The choice of what cryptocurrency to mine is overwhelming at this point. New altcoins pop up daily, and the market swings dramatically in short periods of time. Regardless of what you do, you should spend some time looking at crypto mining and the fascinating uses of technology that is has spurred.
Ethereum seems like it would be the smart choice, and for the moment it might be. However, Ethereum is proposing a plan to switch to Proof of Stake, which would eliminate mining (from the best of my understanding.)
In doing some research on current mining techniques, I came across a service called NiceHash. What NiceHash does is connect buyers and sellers of compute power. Buyers pay (in Bitcoin) for a mining power dedicated towards the currency they want to whatever mining pool they would like.
Sellers download the NiceHash miner application and the NiceHash servers dole out the workload accordingly. For their compute power, Sellers are paid in Bitcoin on a specific schedule.
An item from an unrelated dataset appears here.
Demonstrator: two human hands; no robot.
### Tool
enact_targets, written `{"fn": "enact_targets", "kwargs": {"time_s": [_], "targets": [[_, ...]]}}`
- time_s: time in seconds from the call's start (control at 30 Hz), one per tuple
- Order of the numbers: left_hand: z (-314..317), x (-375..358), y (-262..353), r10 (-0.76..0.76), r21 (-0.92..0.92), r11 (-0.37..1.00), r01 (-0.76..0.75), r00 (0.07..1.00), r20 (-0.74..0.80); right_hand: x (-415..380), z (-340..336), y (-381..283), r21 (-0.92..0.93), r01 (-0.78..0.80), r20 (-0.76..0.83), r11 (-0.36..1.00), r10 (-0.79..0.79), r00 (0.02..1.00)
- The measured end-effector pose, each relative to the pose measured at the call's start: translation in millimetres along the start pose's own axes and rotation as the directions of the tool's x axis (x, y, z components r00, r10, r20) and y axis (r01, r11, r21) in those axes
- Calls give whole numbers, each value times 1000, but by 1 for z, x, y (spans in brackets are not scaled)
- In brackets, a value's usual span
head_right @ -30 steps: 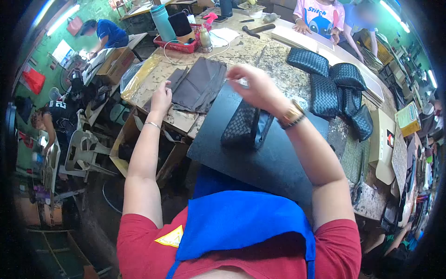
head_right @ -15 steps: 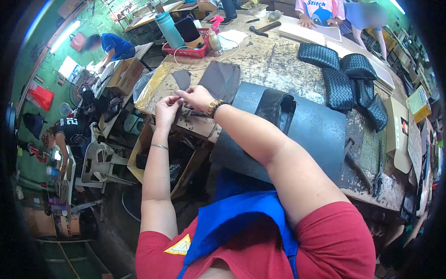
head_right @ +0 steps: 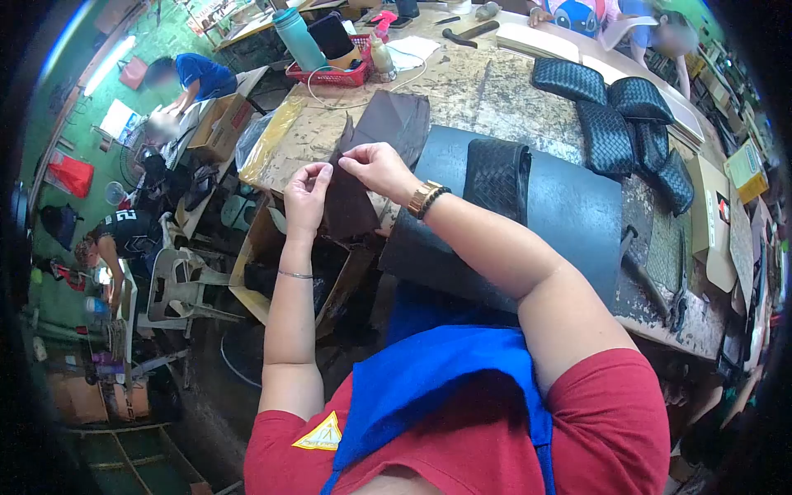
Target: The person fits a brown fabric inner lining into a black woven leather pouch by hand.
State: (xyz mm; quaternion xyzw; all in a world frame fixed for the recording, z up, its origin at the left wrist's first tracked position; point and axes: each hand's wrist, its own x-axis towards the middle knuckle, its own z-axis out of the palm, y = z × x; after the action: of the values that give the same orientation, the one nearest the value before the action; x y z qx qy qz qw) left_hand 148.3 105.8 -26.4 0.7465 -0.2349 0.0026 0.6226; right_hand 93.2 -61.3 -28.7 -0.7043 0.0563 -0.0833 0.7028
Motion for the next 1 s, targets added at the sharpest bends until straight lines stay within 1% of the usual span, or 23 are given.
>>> {"fn": "enact_targets", "kwargs": {"time_s": [0.03, 0.1, 0.13, 0.2, 0.33, 0.43, 0.47, 0.57, 0.6, 0.7, 0.73, 0.83, 0.87, 0.97, 1.0], "targets": [[3, -1, 7, 15, 13, 1000, -15, 1000, -9, -4, -1, -5, -73, 66, -12, 995, -67, 998], [7, -3, 24, 50, 38, 998, -49, 998, -23, -18, -2, -16, -145, 166, -16, 975, -170, 985], [8, -4, 36, 38, 94, 995, -39, 999, 13, -23, -3, -21, -184, 215, -13, 959, -221, 975], [10, -4, 45, 40, 136, 990, -42, 999, 18, -31, -5, -26, -253, 294, 5, 922, -302, 953], [12, -5, 56, 27, 170, 985, -36, 998, 56, -50, -13, -42, -291, 426, 70, 857, -425, 903], [19, -16, 75, 59, 103, 993, -65, 996, 61, -61, -19, -43, -120, 363, -26, 924, -368, 929], [21, -19, 81, 46, 118, 991, -55, 996, 80, -62, -22, -44, -84, 384, -59, 920, -389, 919], [29, -32, 97, 47, 122, 991, -62, 991, 121, -63, -30, -44, 209, 264, -43, 942, -261, 964], [34, -36, 103, 46, 77, 995, -59, 986, 163, -67, -33, -46, 287, 250, -20, 925, -255, 967], [41, -38, 98, 40, -37, 999, -33, 978, 206, -79, -44, -55, 367, 176, 6, 913, -192, 981], [44, -39, 102, -28, -119, 991, 57, 972, 232, -80, -49, -52, 355, 202, 6, 913, -218, 976], [53, -35, 105, -150, -222, 953, 208, 956, 252, -85, -63, -51, 305, 230, -4, 924, -240, 971], [58, -35, 106, -137, -249, 948, 199, 959, 247, -88, -68, -51, 256, 255, -33, 932, -255, 966], [70, -31, 102, 76, -94, 993, -68, 993, 87, -90, -80, -48, 230, 365, -162, 902, -334, 928], [71, -31, 111, 198, 100, 974, -203, 979, 54, -89, -85, -48, 192, 366, -207, 911, -327, 922]]}}
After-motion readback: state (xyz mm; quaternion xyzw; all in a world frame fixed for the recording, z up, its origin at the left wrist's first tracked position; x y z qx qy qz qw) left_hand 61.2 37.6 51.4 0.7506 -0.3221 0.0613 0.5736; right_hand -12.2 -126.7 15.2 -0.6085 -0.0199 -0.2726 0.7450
Sellers must have a Bitcoin wallet to receive payments — I've used a service called Coinbase for this purpose for years and have been happy with it.
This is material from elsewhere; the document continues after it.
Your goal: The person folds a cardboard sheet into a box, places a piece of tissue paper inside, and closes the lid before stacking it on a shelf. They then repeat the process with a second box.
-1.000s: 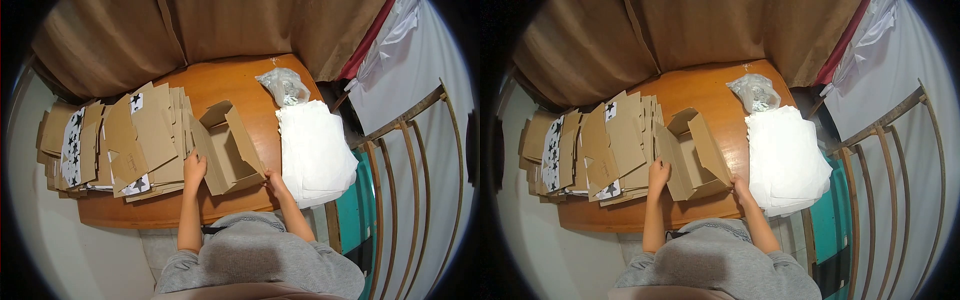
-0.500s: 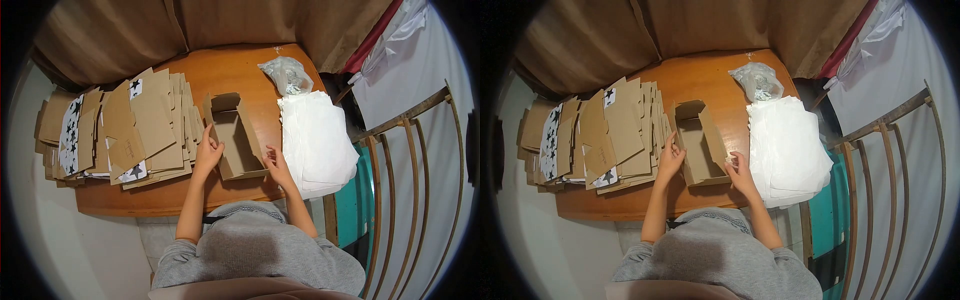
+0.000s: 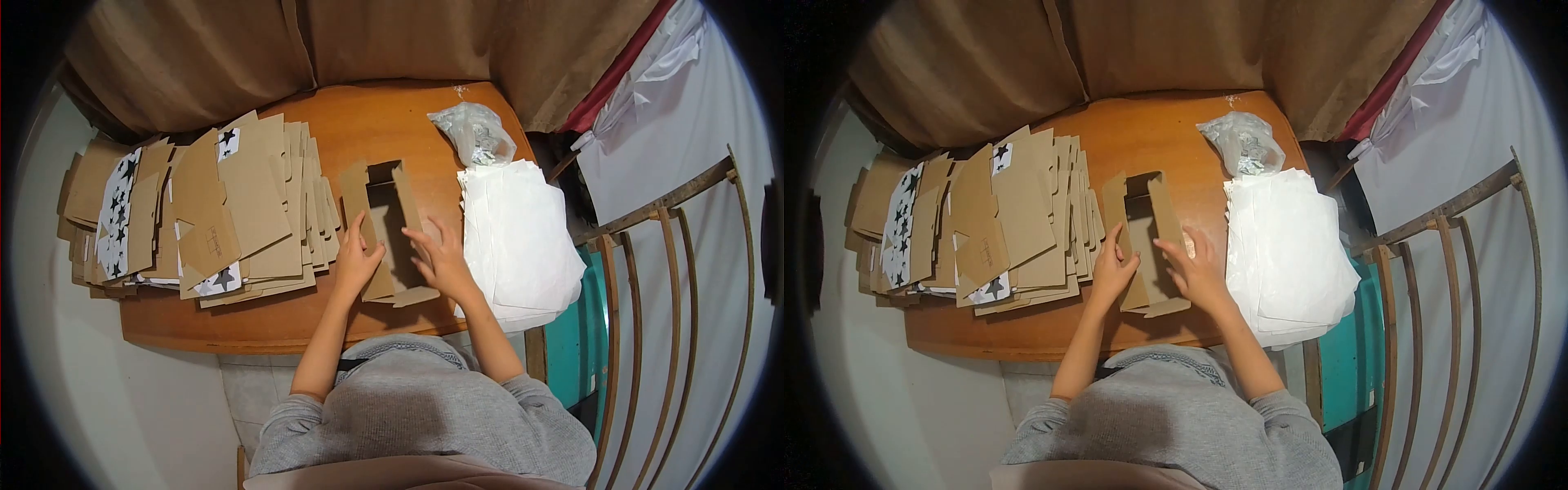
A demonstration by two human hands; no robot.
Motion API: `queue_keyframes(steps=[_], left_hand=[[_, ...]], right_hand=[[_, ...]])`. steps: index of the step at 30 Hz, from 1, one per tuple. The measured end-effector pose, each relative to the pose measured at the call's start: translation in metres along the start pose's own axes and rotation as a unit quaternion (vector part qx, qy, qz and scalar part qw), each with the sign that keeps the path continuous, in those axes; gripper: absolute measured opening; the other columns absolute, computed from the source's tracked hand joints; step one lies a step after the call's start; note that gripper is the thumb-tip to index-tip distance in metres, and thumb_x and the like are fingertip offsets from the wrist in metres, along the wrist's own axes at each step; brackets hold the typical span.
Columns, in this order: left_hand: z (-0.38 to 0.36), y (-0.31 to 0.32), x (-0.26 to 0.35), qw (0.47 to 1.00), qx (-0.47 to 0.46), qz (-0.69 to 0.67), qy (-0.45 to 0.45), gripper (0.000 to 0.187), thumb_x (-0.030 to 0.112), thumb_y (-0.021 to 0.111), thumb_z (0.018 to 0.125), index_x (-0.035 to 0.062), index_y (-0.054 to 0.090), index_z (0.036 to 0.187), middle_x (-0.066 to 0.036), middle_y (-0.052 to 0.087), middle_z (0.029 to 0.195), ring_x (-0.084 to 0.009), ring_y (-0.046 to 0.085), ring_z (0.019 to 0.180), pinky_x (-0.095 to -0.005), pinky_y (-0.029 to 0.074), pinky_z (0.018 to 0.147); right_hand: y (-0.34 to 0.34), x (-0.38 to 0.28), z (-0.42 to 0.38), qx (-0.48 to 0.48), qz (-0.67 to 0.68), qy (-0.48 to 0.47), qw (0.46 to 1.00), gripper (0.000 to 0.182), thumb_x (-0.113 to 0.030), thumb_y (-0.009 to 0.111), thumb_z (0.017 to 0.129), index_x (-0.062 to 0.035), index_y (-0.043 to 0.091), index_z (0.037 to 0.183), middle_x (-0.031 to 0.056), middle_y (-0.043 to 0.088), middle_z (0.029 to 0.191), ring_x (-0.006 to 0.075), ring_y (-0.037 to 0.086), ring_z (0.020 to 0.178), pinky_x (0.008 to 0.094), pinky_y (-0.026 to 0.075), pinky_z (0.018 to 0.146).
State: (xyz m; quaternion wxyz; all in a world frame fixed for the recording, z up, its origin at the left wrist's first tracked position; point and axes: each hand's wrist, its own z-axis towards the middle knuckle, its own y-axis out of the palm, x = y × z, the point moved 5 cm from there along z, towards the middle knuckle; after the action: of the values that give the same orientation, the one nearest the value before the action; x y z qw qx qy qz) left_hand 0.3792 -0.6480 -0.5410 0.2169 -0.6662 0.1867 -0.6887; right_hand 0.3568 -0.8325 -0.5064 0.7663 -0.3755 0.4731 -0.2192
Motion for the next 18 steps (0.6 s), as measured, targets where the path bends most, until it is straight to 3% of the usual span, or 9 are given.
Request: queue_keyframes(steps=[2, 3, 7, 9, 10, 12, 14, 16, 18], left_hand=[[-0.004, 0.000, 0.002, 1.000, -0.001, 0.009, 0.002, 0.073, 0.019, 0.068, 0.075, 0.0067, 0.035, 0.139, -0.010, 0.049, 0.081, -0.0206, 0.049, 0.070, -0.0337, 0.045, 0.065], [-0.005, 0.000, 0.006, 1.000, 0.015, 0.021, 0.005, 0.071, 0.020, 0.066, 0.075, 0.0082, 0.037, 0.138, -0.009, 0.047, 0.081, -0.0204, 0.049, 0.068, -0.0332, 0.044, 0.062], [-0.005, 0.010, 0.000, 0.991, 0.074, 0.097, 0.054, 0.068, 0.024, 0.063, 0.076, 0.0114, 0.039, 0.138, -0.008, 0.047, 0.082, -0.0217, 0.050, 0.066, -0.0343, 0.045, 0.059], [-0.005, 0.011, -0.002, 0.993, 0.077, 0.080, 0.047, 0.068, 0.024, 0.062, 0.076, 0.0120, 0.038, 0.138, -0.008, 0.047, 0.082, -0.0220, 0.051, 0.066, -0.0346, 0.045, 0.058], [-0.006, 0.010, 0.000, 0.994, 0.077, 0.065, 0.038, 0.068, 0.025, 0.062, 0.076, 0.0127, 0.038, 0.138, -0.008, 0.047, 0.082, -0.0223, 0.051, 0.066, -0.0349, 0.045, 0.058], [-0.007, 0.006, 0.004, 0.996, 0.063, 0.064, 0.022, 0.068, 0.025, 0.062, 0.075, 0.0133, 0.038, 0.138, -0.008, 0.046, 0.082, -0.0222, 0.051, 0.066, -0.0348, 0.045, 0.058], [-0.009, 0.001, 0.009, 0.997, 0.050, 0.064, 0.006, 0.069, 0.025, 0.063, 0.075, 0.0139, 0.038, 0.138, -0.007, 0.046, 0.081, -0.0222, 0.051, 0.065, -0.0348, 0.045, 0.058], [-0.008, 0.000, 0.012, 0.998, 0.016, 0.067, -0.013, 0.068, 0.025, 0.062, 0.075, 0.0125, 0.038, 0.137, -0.014, 0.057, 0.109, -0.0263, 0.057, 0.074, -0.0390, 0.049, 0.064], [-0.007, -0.001, 0.010, 0.997, 0.012, 0.071, -0.018, 0.068, 0.026, 0.062, 0.075, 0.0127, 0.038, 0.137, -0.014, 0.057, 0.108, -0.0268, 0.058, 0.074, -0.0390, 0.049, 0.063]], right_hand=[[-0.015, -0.006, 0.013, 0.042, -0.033, 0.030, 0.998, 0.047, -0.020, 0.068, 0.081, -0.0239, 0.052, 0.125, 0.0226, 0.034, 0.136, 0.0431, 0.034, 0.125, 0.0491, 0.031, 0.103], [-0.021, -0.009, 0.019, 0.091, -0.035, 0.015, 0.995, 0.042, -0.025, 0.068, 0.079, -0.0182, 0.056, 0.119, 0.0209, 0.039, 0.132, 0.0438, 0.036, 0.121, 0.0522, 0.032, 0.100], [-0.027, -0.016, 0.052, 0.120, -0.080, -0.036, 0.989, 0.032, -0.026, 0.067, 0.079, -0.0104, 0.063, 0.107, 0.0201, 0.046, 0.126, 0.0411, 0.037, 0.122, 0.0499, 0.033, 0.099], [-0.021, -0.013, 0.075, 0.099, -0.183, -0.046, 0.977, 0.021, -0.023, 0.067, 0.079, -0.0073, 0.066, 0.093, 0.0176, 0.053, 0.116, 0.0356, 0.046, 0.115, 0.0456, 0.038, 0.093], [-0.021, -0.012, 0.087, 0.099, -0.184, -0.047, 0.977, 0.021, -0.023, 0.067, 0.079, -0.0073, 0.066, 0.093, 0.0176, 0.053, 0.116, 0.0356, 0.046, 0.115, 0.0456, 0.038, 0.093], [-0.009, -0.004, 0.112, -0.018, -0.281, 0.013, 0.960, 0.012, -0.014, 0.066, 0.074, -0.0071, 0.067, 0.083, 0.0121, 0.057, 0.105, 0.0303, 0.051, 0.107, 0.0417, 0.041, 0.085], [-0.001, 0.002, 0.133, -0.020, -0.313, 0.004, 0.950, 0.013, -0.013, 0.064, 0.074, -0.0074, 0.066, 0.085, 0.0106, 0.056, 0.103, 0.0293, 0.051, 0.104, 0.0415, 0.041, 0.083], [0.005, 0.005, 0.152, -0.020, -0.345, -0.006, 0.938, 0.014, -0.012, 0.062, 0.075, -0.0077, 0.066, 0.087, 0.0092, 0.056, 0.102, 0.0282, 0.052, 0.101, 0.0413, 0.041, 0.080], [0.011, 0.014, 0.166, -0.069, -0.356, 0.061, 0.930, 0.032, -0.013, 0.056, 0.078, -0.0114, 0.062, 0.109, 0.0130, 0.052, 0.119, 0.0298, 0.050, 0.110, 0.0433, 0.040, 0.086]])
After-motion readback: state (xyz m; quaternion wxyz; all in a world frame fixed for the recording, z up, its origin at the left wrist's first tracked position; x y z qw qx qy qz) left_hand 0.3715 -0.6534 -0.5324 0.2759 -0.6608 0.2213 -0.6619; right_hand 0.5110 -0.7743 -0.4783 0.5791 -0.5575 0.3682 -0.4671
The NiceHash application will benchmark your GPUs to see what settings are optimal for each miner, and automatically switch from currency to currency, depending on the demand they are getting from buyers.
We've been running this application a bit around the office, and I'm impressed at how well it works. NiceHash does take about a 3% cut in the middle, and you aren't going to make the absolute maximum profit possible with your hardware but I think it's pretty close overall. For the convenience of just turning on the application (you can even set it to activate after detecting your PC idle for a certain amount of time), it seems to be worth it for me.
For some quick numbers, at current difficulties and the exchange rate of Bitcoin, we saw a profit of about $3.25/day for an RX 580, $5/day for an AMD R9 Fury X, and about $10/day for a GTX 1080 Ti. (Check out this convenient NiceHash Calculator for your own estimates.)
Power consumption and the cost of electricity was a big concern when we first took a look at Bitcoin mining. However, keep in mind that Bitcoin was only worth $14 when we did our initial analysis. Now that Bitcoin is worth so much more, power consumption for us in Kentucky was only totaling about 10% of our gross profit from mining. For some more information about power costs versus system power, you can check out our previous article.
For those of you naturally thinking about how many GPUs you can cram into a system, stay tuned for some future content from PCPer.
Please note: These rates are very subject to change. If you're thinking of buying a ton of extra hardware to mine, with the hope of paying it off and making a profit in a couple of months please be aware that the price of Bitcoin fluctuates and these numbers may not be sustainable.
Also keep in mind that, operating a GPU at 100% load constantly could shorten the lifespan of your hardware.
However, if you've been hearing about this mining stuff and want to give it a try I think that NiceHash is a nice way to learn about the process and get your feet wet before you move onto bigger and better things.